Certains théologiens catholiques, dont plusieurs théologiens moraux éminents, ont réagi plus vivement, soutenant que le langage de 2018 va au-delà de ce qu'un développement doctrinal légitime peut étirer, étant donné à quel point l'enseignement autorisé antérieur de l'Église, y compris l'Écriture elle-même, affirmait explicitement l'autorité légitime de l'État à exécuter dans au moins certaines circonstances. Ce débat demeure véritablement vivant et non résolu au sein des cercles théologiques catholiques, non une question tranchée à l'unanimité, même si le texte actuel et officiel du Catéchisme est désormais sans ambiguïté.
Où en est l'enseignement aujourd'hui
Quel que soit le débat théologique sous-jacent sur la manière de caractériser ce changement, l'enseignement catéchétique actuel et contraignant de l'Église catholique est clair et universel : la peine de mort est inadmissible, et les conférences épiscopales catholiques à travers le monde, y compris la USCCB aux États-Unis, militent activement pour son abolition comme relevant de la doctrine sociale catholique, aux côtés de l'engagement plus large de l'Église envers la dignité de la vie humaine de la conception à la mort naturelle. Quelles que soient ses propres opinions sur les arguments philosophiques sous-jacents, un catholique trouve désormais l'Église s'exprimant d'une seule voix explicite sur l'état actuel de la question.

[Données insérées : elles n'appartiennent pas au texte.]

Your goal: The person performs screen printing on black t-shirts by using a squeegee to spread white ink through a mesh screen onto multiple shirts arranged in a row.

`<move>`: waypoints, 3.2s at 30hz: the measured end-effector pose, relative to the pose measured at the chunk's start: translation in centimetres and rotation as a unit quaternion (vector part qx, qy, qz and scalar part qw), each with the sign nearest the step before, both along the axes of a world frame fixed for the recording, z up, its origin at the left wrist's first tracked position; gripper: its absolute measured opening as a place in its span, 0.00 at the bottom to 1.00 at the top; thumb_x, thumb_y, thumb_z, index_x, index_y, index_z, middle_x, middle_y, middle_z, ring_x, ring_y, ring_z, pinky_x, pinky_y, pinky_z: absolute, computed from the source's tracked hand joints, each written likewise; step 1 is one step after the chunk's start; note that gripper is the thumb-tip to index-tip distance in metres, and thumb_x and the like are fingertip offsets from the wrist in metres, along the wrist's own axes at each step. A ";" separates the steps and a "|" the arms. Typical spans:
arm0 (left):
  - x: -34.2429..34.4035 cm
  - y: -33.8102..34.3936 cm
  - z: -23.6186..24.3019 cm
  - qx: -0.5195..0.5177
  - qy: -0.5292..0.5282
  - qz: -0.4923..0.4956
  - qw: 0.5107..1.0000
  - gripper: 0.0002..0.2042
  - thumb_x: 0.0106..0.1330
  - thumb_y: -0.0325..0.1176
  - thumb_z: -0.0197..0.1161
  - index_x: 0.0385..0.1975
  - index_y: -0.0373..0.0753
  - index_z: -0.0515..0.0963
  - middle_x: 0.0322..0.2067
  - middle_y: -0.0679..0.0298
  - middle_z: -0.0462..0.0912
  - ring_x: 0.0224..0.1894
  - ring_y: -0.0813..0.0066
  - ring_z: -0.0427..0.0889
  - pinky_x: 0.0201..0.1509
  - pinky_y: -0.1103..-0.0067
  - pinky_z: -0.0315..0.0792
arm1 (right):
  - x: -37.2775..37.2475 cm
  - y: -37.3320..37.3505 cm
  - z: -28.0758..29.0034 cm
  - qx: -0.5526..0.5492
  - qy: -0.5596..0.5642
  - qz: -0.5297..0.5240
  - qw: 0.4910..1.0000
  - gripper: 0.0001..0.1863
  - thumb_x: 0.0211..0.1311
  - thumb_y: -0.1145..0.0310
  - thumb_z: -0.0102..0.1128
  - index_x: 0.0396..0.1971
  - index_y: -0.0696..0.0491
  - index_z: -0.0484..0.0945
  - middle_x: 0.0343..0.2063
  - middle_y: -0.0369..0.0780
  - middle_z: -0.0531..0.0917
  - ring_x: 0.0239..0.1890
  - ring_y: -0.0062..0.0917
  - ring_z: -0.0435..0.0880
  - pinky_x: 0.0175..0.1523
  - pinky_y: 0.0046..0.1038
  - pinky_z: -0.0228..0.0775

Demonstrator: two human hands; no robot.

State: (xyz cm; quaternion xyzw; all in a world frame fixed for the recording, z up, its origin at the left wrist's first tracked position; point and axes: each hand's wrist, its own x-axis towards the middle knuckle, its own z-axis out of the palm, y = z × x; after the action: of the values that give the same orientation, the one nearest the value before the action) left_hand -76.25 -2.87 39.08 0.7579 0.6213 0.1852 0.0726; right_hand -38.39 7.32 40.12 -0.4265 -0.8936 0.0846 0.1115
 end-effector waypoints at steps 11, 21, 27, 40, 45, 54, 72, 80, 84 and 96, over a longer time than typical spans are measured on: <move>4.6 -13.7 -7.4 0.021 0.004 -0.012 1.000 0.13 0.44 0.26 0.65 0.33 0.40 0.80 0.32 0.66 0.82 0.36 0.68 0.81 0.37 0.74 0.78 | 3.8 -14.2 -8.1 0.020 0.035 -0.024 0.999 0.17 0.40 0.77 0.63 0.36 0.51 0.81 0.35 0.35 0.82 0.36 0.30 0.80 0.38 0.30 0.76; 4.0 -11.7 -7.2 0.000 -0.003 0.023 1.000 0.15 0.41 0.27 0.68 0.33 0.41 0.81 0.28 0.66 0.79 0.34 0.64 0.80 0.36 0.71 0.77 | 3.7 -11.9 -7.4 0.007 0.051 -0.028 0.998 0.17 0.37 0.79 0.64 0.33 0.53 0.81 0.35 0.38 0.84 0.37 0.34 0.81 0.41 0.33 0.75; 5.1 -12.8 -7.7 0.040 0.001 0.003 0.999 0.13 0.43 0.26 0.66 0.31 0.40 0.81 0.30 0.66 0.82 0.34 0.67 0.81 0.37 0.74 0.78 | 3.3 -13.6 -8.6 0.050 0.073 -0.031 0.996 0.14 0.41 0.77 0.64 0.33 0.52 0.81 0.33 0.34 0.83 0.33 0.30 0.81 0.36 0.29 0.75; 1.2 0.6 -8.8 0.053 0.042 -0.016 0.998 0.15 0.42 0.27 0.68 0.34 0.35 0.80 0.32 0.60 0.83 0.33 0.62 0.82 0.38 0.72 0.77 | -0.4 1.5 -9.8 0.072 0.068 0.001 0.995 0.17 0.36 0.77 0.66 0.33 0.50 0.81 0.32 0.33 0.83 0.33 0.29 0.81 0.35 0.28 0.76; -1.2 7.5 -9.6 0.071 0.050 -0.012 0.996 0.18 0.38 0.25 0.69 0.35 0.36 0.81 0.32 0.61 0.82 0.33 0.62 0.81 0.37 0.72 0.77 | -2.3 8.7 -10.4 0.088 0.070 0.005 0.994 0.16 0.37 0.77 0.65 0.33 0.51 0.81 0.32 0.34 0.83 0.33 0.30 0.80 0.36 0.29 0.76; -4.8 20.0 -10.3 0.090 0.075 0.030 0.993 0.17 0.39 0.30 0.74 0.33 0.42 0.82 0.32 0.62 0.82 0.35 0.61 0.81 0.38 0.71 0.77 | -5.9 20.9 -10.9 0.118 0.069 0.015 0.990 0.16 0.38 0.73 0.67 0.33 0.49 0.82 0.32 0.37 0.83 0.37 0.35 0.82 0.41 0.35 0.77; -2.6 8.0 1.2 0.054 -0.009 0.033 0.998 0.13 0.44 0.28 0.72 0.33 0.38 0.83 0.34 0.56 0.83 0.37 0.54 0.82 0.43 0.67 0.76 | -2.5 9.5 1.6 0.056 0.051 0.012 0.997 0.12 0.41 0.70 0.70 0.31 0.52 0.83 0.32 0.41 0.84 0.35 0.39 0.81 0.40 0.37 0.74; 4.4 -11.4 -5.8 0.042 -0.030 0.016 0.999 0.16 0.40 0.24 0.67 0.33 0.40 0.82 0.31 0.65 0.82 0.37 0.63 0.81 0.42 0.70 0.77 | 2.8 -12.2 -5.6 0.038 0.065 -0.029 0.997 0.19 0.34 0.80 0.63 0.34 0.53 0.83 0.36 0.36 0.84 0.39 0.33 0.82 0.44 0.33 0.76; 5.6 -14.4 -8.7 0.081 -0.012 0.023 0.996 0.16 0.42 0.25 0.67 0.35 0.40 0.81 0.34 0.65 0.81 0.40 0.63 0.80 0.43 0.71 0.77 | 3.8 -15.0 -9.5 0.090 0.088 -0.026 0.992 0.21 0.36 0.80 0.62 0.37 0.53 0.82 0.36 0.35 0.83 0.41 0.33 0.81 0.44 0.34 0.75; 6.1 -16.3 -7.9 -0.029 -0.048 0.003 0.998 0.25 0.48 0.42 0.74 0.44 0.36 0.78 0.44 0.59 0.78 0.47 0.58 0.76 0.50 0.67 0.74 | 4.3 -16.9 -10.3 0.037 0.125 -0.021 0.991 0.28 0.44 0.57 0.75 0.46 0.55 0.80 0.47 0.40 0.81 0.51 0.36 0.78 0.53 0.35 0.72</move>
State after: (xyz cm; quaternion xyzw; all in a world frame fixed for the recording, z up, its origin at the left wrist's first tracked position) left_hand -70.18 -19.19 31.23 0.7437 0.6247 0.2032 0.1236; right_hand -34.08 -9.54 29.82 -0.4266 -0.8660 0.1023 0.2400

Il vaut la peine de noter que cet enseignement, comme d'autres domaines de la doctrine sociale catholique, demande quelque chose de concret aux croyants ordinaires, pas seulement aux théologiens débattant dans l'abstrait. Les catholiques des pays qui conservent la peine de mort, y compris les États-Unis, sont invités à peser sérieusement cet enseignement en formant leur propre conscience sur la politique de justice pénale — non comme une opinion politique parmi d'autres également valables, mais comme une application réfléchie de l'enseignement plus large et cohérent de l'Église sur la dignité de la personne humaine, étendue même à ceux qui ont commis les torts les plus graves.